Stored items from a collection:
################

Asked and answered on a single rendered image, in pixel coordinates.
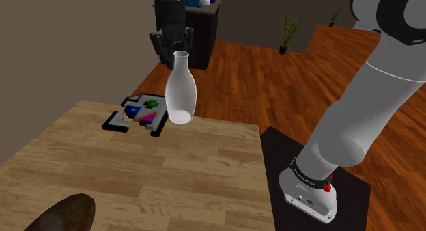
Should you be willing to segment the light wooden table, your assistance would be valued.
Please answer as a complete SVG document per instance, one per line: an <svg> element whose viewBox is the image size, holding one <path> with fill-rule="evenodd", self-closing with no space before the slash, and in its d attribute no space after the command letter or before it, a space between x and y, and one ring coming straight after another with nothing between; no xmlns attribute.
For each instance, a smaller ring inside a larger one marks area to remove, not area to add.
<svg viewBox="0 0 426 231"><path fill-rule="evenodd" d="M114 110L81 101L0 165L0 231L75 193L95 200L91 231L275 231L257 126L102 130Z"/></svg>

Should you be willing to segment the large green potted plant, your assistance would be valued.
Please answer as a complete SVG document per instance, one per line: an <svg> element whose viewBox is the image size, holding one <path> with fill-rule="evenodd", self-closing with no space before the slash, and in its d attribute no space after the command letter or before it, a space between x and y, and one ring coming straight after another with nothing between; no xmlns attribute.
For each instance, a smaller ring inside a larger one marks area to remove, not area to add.
<svg viewBox="0 0 426 231"><path fill-rule="evenodd" d="M285 17L284 37L279 47L279 54L285 54L295 35L300 32L300 24L303 20L304 19L298 20L297 18L294 18L292 21L289 21L289 19Z"/></svg>

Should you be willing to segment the grey black pixel figure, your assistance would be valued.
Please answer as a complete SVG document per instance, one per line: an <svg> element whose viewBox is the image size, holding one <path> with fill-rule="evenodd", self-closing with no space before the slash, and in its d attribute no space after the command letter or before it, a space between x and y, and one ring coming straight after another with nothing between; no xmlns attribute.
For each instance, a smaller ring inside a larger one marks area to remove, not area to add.
<svg viewBox="0 0 426 231"><path fill-rule="evenodd" d="M102 124L102 130L127 133L130 125L124 116L144 126L152 137L160 137L168 119L165 97L156 94L137 94L126 97L121 107L124 113L114 111Z"/></svg>

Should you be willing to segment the small green potted plant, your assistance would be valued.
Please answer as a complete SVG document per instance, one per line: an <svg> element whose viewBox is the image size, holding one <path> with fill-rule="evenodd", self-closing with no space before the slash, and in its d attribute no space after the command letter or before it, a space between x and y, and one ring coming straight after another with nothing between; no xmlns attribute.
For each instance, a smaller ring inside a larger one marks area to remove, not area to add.
<svg viewBox="0 0 426 231"><path fill-rule="evenodd" d="M329 22L329 25L328 25L329 27L332 27L334 25L337 17L340 15L340 13L342 13L342 11L343 11L342 7L338 7L338 8L335 8L333 10L333 12L332 12L332 18L331 18L331 20Z"/></svg>

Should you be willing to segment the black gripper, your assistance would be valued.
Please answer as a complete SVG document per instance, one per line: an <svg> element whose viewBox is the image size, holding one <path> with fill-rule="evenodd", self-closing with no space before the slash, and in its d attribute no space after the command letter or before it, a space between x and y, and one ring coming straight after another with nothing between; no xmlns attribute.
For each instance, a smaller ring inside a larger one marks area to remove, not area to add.
<svg viewBox="0 0 426 231"><path fill-rule="evenodd" d="M156 32L149 35L160 62L173 70L173 46L161 34L166 27L166 34L176 31L180 33L180 45L183 51L189 52L193 47L194 29L186 27L185 0L154 0Z"/></svg>

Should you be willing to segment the dark cabinet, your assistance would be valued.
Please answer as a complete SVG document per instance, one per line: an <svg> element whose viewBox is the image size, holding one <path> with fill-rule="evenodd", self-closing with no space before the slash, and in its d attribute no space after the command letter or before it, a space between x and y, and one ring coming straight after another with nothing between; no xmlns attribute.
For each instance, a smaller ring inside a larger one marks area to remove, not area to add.
<svg viewBox="0 0 426 231"><path fill-rule="evenodd" d="M189 51L189 67L201 70L208 68L214 43L221 0L210 5L200 0L186 0L186 26L194 30L193 46Z"/></svg>

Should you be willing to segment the dark brown bowl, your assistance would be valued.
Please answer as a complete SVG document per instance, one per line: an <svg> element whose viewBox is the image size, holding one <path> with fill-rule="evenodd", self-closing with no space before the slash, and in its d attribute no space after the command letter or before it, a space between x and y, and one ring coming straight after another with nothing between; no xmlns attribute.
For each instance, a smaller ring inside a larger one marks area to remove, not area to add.
<svg viewBox="0 0 426 231"><path fill-rule="evenodd" d="M95 212L95 200L77 193L44 211L24 231L90 231Z"/></svg>

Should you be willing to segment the black robot stand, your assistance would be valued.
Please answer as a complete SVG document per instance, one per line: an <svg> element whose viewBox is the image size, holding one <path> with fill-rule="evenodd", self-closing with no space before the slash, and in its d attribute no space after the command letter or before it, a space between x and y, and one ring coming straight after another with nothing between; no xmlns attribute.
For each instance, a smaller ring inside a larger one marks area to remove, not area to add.
<svg viewBox="0 0 426 231"><path fill-rule="evenodd" d="M270 126L261 134L261 146L275 231L367 231L371 185L337 168L332 177L337 191L337 214L329 224L324 224L288 204L279 186L279 174L289 167L303 145Z"/></svg>

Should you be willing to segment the white glass bottle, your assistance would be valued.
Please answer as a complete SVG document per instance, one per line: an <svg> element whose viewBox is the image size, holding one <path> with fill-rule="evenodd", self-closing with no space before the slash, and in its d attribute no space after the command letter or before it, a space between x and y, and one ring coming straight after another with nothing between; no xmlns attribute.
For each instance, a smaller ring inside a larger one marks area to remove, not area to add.
<svg viewBox="0 0 426 231"><path fill-rule="evenodd" d="M175 51L173 56L174 68L165 86L165 101L170 121L184 125L193 120L197 86L188 67L189 53Z"/></svg>

################

◆ **REQUIRED ACTION**
Would you reproduce the lines above, from the very first through the line containing "Should you be willing to segment the large", exactly and without the pictures?

◆ **EXPECTED OUTPUT**
Asked and answered on a single rendered image, in pixel coordinates.
Should you be willing to segment the light wooden table, your assistance would be valued.
Please answer as a complete SVG document per instance, one per line: an <svg> element whose viewBox is the image size, holding one <path> with fill-rule="evenodd", self-closing with no space before the slash, and in its d attribute no space after the command letter or before it, a space between x and y, and one ring coming straight after another with nothing between; no xmlns attribute.
For each instance, a smaller ring inside a larger one marks area to remove, not area to add.
<svg viewBox="0 0 426 231"><path fill-rule="evenodd" d="M114 110L81 101L0 165L0 231L75 193L95 200L91 231L275 231L257 126L102 130Z"/></svg>

Should you be willing to segment the large green potted plant, your assistance would be valued.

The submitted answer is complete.